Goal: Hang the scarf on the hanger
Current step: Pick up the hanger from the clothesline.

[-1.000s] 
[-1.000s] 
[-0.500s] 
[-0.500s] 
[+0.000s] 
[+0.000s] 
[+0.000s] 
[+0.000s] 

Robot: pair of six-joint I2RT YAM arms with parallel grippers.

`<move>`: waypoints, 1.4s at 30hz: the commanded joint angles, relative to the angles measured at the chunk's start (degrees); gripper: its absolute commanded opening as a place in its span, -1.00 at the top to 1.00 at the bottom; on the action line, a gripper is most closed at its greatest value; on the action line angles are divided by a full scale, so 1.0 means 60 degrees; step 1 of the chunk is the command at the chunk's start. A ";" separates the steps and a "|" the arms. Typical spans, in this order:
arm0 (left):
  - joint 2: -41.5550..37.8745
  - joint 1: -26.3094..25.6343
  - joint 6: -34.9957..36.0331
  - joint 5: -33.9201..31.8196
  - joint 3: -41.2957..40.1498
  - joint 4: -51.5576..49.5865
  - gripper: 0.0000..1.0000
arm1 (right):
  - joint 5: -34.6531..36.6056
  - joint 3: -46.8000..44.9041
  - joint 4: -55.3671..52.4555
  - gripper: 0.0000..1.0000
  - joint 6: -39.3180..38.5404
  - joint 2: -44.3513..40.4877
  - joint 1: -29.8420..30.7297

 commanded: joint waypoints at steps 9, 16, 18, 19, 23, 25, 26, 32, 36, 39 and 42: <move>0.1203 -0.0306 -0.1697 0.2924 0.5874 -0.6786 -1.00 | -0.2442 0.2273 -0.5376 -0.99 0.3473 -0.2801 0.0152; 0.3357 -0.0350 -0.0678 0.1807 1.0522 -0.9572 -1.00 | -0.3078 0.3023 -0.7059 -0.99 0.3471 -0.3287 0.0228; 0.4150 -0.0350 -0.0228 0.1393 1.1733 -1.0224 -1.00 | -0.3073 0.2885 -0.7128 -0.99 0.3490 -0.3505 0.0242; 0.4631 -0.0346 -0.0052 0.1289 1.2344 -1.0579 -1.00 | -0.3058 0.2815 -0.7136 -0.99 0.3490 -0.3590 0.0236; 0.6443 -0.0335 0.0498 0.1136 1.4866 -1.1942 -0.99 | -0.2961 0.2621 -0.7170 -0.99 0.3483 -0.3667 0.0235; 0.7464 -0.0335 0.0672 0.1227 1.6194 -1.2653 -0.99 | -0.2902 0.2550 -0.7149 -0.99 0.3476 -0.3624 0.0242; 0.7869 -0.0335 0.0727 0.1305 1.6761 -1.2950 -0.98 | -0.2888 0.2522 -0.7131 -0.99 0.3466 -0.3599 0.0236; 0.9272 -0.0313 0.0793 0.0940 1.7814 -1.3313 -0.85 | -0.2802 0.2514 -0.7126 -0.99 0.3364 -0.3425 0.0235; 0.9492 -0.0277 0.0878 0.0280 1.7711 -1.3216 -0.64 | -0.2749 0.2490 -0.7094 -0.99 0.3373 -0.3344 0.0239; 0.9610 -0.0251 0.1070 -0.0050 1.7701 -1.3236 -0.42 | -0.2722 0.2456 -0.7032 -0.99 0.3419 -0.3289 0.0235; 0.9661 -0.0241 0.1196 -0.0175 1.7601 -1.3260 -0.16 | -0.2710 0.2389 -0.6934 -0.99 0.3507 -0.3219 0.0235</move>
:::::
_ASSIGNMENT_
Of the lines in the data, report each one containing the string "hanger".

_REPLY_
Goal: Hang the scarf on the hanger
Current step: Pick up the hanger from the clothesline.

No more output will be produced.